Last week, Tulane’s Freeman School of Business’s economist, Peter Richuiti and I, discussed various economic issues confronting America. We talked via a Facebook, Twitter, Youtube, Linkedin Live interview. Here is part one and part two of that discussion.
In today’s segment (which transcript and entire show video is below), the focus turned upon two of the more perplexing issues facing the nation and the world. The first, is likely not to change, the dramatic increase and dependency upon automation in the workplace. The second, is an area in which the President is absolutely trying to change—immigration, as he attempts to effectuate his goals in returning the country to some prior concept of greatness.

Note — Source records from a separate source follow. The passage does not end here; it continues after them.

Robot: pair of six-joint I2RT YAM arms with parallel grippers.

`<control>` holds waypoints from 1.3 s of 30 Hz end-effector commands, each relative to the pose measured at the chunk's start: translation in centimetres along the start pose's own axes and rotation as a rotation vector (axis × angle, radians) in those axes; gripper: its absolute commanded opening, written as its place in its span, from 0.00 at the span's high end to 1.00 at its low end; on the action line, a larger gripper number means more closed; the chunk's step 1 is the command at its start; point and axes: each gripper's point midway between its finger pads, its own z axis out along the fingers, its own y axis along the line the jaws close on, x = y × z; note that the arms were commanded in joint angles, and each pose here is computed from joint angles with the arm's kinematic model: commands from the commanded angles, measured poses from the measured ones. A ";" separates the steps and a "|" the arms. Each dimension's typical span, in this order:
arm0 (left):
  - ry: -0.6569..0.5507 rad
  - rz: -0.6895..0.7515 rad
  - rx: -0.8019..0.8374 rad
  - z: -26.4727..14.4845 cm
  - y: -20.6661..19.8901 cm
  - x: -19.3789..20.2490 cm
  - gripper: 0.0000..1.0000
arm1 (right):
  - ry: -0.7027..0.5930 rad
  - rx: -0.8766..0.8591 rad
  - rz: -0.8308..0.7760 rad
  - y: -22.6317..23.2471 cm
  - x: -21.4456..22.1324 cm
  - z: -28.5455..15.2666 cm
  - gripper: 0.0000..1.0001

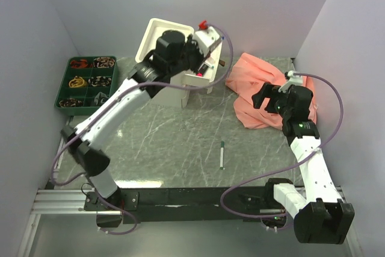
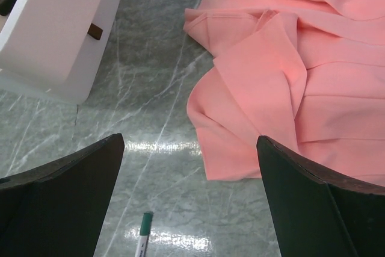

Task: Sort the stationery into containers
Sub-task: Place the pen in the drawer, then pick up the pen from the center of the board.

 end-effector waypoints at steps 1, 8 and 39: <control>0.025 0.009 -0.086 4.6 4.3 1.4 0.99 | -0.025 -0.020 0.016 0.3 -0.9 0.2 0.00; -0.013 0.012 -0.198 9.4 9.7 1.9 0.83 | 0.028 -0.076 0.093 1.5 0.6 -0.2 0.00; -0.006 -0.072 -0.850 -20.1 18.5 7.6 0.02 | 0.738 0.007 -0.068 6.8 21.7 1.0 0.03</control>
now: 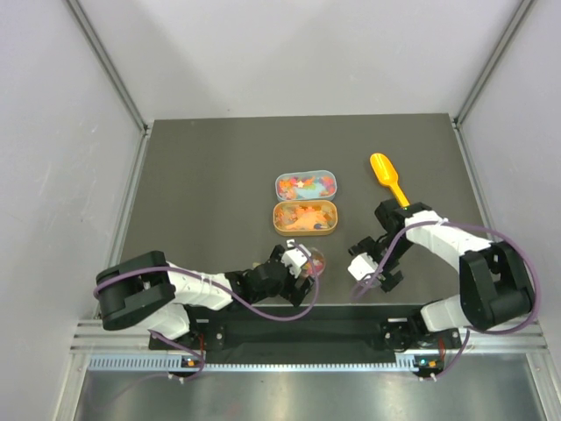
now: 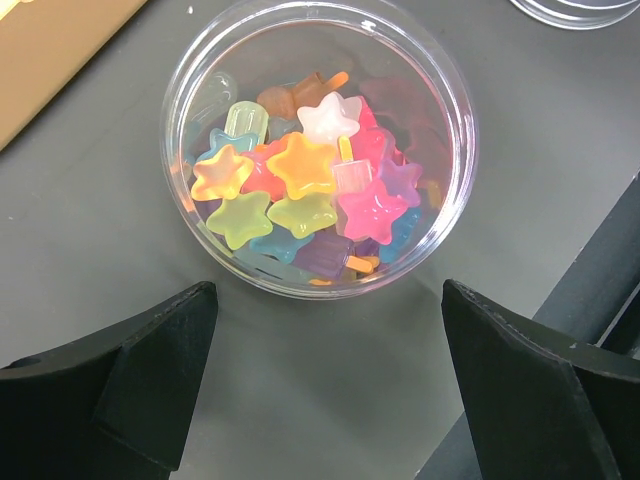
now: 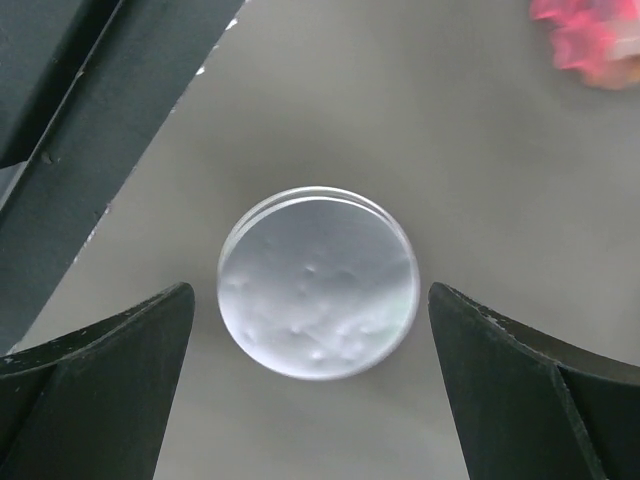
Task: Pack the candies
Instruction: Pick up the bottle lid at the center of the board.
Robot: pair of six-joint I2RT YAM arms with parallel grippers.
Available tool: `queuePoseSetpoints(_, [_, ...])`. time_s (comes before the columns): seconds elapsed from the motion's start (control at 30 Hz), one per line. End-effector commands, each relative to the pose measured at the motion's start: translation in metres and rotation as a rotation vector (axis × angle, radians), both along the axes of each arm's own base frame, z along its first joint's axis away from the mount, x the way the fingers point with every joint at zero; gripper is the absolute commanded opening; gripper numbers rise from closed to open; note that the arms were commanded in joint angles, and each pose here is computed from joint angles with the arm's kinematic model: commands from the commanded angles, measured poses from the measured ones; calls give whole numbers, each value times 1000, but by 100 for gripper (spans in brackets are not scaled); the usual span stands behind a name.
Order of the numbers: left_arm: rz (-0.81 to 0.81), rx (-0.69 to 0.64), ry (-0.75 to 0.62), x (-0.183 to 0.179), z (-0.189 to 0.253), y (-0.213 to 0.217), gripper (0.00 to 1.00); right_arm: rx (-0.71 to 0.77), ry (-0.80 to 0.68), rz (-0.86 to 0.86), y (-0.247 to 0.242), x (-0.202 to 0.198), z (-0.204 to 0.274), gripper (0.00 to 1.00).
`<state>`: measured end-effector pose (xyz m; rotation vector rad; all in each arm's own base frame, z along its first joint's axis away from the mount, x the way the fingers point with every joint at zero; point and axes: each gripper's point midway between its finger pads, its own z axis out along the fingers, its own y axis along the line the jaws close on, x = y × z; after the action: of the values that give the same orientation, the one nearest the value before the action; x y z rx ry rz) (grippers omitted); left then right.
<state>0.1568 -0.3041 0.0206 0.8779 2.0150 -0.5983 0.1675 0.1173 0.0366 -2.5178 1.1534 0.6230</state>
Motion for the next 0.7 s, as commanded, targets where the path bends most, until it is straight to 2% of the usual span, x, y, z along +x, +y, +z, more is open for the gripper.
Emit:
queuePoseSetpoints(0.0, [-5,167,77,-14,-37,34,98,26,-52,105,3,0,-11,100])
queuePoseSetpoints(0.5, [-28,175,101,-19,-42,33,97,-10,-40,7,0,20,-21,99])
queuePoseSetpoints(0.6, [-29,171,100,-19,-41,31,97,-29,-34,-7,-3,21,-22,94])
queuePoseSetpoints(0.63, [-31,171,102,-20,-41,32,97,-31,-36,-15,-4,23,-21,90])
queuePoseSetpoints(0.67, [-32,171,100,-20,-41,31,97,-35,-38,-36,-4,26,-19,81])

We begin today’s segment where we left off in part two, automation and the impact upon the economy.
SABLUDOWSKY: For example in New Orleans in Port of Louisiana, etc., I mean you have these ports that are basically automated. I mean I remember the longshoremen--what happened to them yea
RICCHUTI: Yeah oh isn't that the truth. My grandfather was a longshoreman up in uh up in Boston and that job wouldn't really exist and that's the way the ports compete against each other and I just it's it's not gonna change it's only gonna move in one direction so the people that are kind of hoping for that guy carrying the lunch box to go to the steel mill is--it's just a fantasy, and and I would argue we're doing better now.
It's funny, Steve I go around the country and give speeches and some people, I'm gonna say mainly older people tell ya--"it's not like it was it was great before and well the truth of the matter is-- uh we're doing better almost everybody is doing better than they were thirty years ago, so I don't know if it's nostalgia or what it is-- that was a big thing in the presidential election--oh push things back the way they were-- and and you can't put the genie back in the bottle. We are a world economy and that's what it's gonna be. I, the other thing, I think people don't get, that are against it--is that it's not a zero-sum game. If just just because these these other nations are doing well, doesn't mean that they're taking it away from us. And I think that's that's one of it one of the big things we have to explain to people.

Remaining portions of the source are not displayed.